Mussel farmers through the Marlborough Sounds have been put on alert for any spread of brown mussels from Tasman Bay after an oil drilling company cleaned its rig late last year.

Biosecurity officials last night said that the semi-submersible drilling ship Ocean Patriot apparently brought the potentially-invasive brown
mussels from South Africa, the last place it was cleaned.

They were found when it was defouled in December - 22km offshore, but still in shallow waters - to rid it of New Zealand green-lipped mussels before being towed to Australia.

The Ministry of Agriculture and Forestry (MAF) is arranging to have the seafloor dredged at the site. It has asked oyster fishers for a 2km "exclusion zone" around the site until then, and has warned mussel farmers of the possibility of the brown mussel establishing.

"We have asked for any immediate reports," MAF's biosecurity incursion response manager David Yard said last night.

"I'm reasonably confident that we will get all of them," Mr Yard told NZPA. "But if they have already spawned ... then we have much bigger problems".

"This (rig) may have been contaminated for some time and everywhere it has been it has spread the mussels ... but we have had no reported cases of brown mussels occurring in New Zealand to date".

The brown mussel is difficult to tell from native green-lipped mussels.

MAF's biosecurity incursion response manager David Yard said the initial response was focused on the seabed where the rig was cleaned in December.

The rig has been moored off Napier, the Wairarapa coast, off the Canterbury coast and in Taranaki waters, and Mr Yard said it was possible other site might be surveyed for brown mussels.

It was not known exactly what effects there would be from establishment of the brown mussel on the doorstep of New Zealand's $200 million mussel industry.

The species has recently invaded North America around the Gulf of Mexico and is reported to have become a nuisance at water-cooling intakes for power stations.

The pest was left on the seabed by workers cleaning the Ocean Patriot at the order of the Victorian state government, before a tow across the Tasman.

Ironically, the Australians were worried about it carrying New Zealand's green-lipped mussels into their waters.

The rig owners, Diamond Offshore Drilling Inc, complained to financial analysts on February 7 that hiring divers and blasters to remove green-lipped NZ mussels cost it US$5 million ($6.2 million) and put the rig out of commission for 23 days.

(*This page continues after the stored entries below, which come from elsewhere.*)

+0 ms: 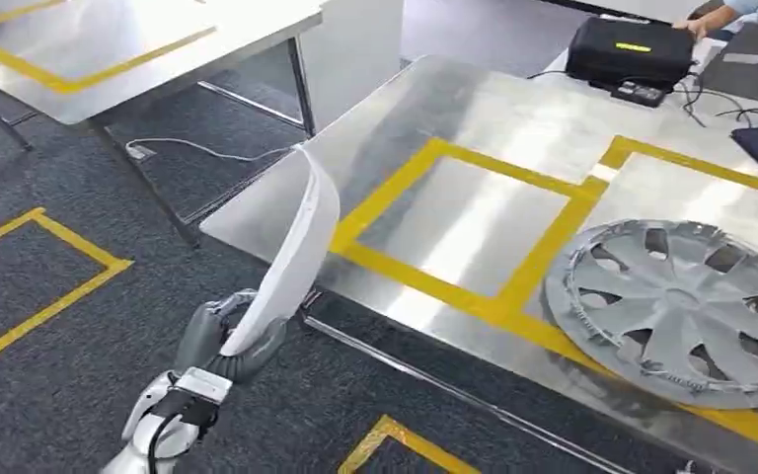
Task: Take the parts from the cabinet and place them on the table.
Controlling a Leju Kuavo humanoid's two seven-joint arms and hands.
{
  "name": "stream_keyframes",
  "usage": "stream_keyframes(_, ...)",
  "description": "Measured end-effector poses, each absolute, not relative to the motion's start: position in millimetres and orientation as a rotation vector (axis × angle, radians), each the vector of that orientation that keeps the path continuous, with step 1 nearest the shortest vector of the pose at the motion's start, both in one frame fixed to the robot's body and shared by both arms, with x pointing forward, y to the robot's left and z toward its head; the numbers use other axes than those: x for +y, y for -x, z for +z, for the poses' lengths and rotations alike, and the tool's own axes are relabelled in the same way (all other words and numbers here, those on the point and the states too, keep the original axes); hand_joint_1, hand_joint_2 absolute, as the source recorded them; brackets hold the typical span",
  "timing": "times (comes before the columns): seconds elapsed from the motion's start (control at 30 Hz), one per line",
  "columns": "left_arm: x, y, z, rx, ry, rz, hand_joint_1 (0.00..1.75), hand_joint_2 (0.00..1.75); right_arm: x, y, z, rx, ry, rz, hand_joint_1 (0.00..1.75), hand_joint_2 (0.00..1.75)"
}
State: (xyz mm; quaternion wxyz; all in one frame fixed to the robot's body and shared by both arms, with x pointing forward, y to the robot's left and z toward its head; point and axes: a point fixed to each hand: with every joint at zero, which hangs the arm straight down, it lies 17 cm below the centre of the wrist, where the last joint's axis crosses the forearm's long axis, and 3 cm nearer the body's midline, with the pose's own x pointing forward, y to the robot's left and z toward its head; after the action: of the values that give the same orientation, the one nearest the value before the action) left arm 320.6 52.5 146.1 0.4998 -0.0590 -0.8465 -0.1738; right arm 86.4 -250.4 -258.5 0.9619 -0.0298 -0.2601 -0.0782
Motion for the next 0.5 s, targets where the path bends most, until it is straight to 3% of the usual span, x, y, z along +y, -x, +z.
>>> stream_keyframes(0.5, 35.5, -321.4, 148.5, -2.058, 0.154, -0.492, 1.75, 1.75, -253.4, -101.2, -256.4, -0.547, 0.065, -0.160, 0.00, 1.75)
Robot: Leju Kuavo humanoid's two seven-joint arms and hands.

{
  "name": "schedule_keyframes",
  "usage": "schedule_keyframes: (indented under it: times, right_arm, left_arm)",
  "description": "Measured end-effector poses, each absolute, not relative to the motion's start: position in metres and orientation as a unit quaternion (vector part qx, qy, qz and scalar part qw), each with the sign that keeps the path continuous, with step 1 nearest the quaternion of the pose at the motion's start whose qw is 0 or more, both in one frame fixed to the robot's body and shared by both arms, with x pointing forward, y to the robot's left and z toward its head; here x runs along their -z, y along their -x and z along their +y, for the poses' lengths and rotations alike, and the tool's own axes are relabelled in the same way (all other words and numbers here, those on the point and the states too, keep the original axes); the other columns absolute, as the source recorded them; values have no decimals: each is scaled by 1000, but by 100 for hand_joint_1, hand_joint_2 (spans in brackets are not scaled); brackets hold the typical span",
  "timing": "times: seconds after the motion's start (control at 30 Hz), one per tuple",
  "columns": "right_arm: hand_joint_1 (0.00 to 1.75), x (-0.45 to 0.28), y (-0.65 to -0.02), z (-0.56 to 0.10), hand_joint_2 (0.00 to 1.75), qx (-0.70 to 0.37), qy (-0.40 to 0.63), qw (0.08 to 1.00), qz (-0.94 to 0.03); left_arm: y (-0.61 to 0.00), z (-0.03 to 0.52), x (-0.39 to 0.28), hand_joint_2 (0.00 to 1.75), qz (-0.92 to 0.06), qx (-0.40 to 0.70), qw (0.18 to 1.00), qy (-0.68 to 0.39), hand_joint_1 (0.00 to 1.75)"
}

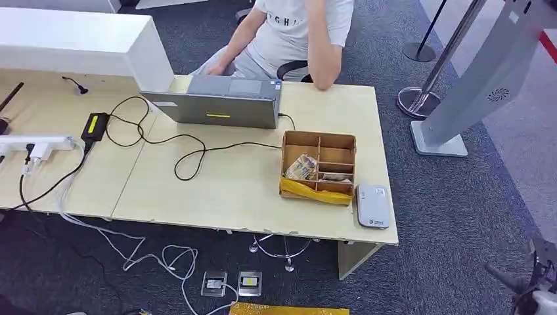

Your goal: Pass the card to the sensor for recognition and then transmit it.

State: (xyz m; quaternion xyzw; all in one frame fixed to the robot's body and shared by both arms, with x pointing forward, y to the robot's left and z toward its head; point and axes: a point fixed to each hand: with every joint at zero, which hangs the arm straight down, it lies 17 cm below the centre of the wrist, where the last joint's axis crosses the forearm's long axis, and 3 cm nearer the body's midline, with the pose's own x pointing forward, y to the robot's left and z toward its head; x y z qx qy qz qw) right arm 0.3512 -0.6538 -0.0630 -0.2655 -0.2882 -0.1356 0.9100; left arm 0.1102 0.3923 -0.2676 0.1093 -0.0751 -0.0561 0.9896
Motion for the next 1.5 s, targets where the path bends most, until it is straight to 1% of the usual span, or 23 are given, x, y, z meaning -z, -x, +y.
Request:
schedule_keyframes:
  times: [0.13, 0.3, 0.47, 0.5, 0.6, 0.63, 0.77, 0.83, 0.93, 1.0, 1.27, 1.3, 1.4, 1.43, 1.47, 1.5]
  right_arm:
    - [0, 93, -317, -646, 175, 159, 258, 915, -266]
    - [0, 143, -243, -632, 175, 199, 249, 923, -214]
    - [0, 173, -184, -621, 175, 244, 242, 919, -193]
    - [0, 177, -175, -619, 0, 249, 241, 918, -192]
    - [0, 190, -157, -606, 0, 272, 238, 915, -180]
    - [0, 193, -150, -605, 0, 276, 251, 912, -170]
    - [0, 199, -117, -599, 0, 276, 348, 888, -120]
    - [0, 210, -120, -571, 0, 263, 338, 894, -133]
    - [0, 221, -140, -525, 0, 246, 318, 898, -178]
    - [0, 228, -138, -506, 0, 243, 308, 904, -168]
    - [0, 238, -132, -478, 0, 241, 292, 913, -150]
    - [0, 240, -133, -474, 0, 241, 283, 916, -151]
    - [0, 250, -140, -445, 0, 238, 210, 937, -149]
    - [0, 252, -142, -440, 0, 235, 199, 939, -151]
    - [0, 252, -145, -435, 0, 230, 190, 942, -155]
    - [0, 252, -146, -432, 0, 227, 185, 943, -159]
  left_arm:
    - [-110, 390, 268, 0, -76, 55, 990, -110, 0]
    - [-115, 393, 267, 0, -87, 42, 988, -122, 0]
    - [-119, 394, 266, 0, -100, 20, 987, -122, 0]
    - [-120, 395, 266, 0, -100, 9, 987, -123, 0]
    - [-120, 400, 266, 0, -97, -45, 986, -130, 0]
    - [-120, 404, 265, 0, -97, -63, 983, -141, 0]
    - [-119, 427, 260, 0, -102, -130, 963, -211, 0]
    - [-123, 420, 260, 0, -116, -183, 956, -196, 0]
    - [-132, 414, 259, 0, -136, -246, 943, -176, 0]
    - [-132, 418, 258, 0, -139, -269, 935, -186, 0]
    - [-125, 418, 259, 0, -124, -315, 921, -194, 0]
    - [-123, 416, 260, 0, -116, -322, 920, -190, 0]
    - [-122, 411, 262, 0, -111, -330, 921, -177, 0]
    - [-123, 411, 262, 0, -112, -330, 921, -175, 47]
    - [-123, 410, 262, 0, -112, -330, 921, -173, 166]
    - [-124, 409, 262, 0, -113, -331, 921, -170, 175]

The company is now also largely funding next week's clean-up, MAF said.

Diamond Offshore claimed that rough weather meant the defouling could not be done in the open sea. MAF gave the go-ahead to do it in Tasman Bay, as far offshore as possible, based on survey information indicating there were no unwanted organisms on the rig, and the fact that the weather was posing a threat to human safety.

A spokesman for Aquaculture NZ, Chris Choat, said it was not known how the brown mussel would adapt to life in NZ waters, and he said mussel farmers were not blaming MAF.

"They have been operating within their legislation," he said.

The defouling site was about 12 nautical miles offshore - outside the territorial waters controlled by New Zealand - and Mr Yard said there are "huge difficulties" caused by a gap in the laws covering waters beyond territorial waters.

"We are looking at regulating bio-fouling," he said. NZ had asked the International Maritime Organisation to pursue the issue.

Mr Yard said even if the defouling was done beyond 12 nautical miles, spawn from mussels on the rig could have survived for weeks: "If they had spawned, its quite likely the spawn would still have hit New Zealand".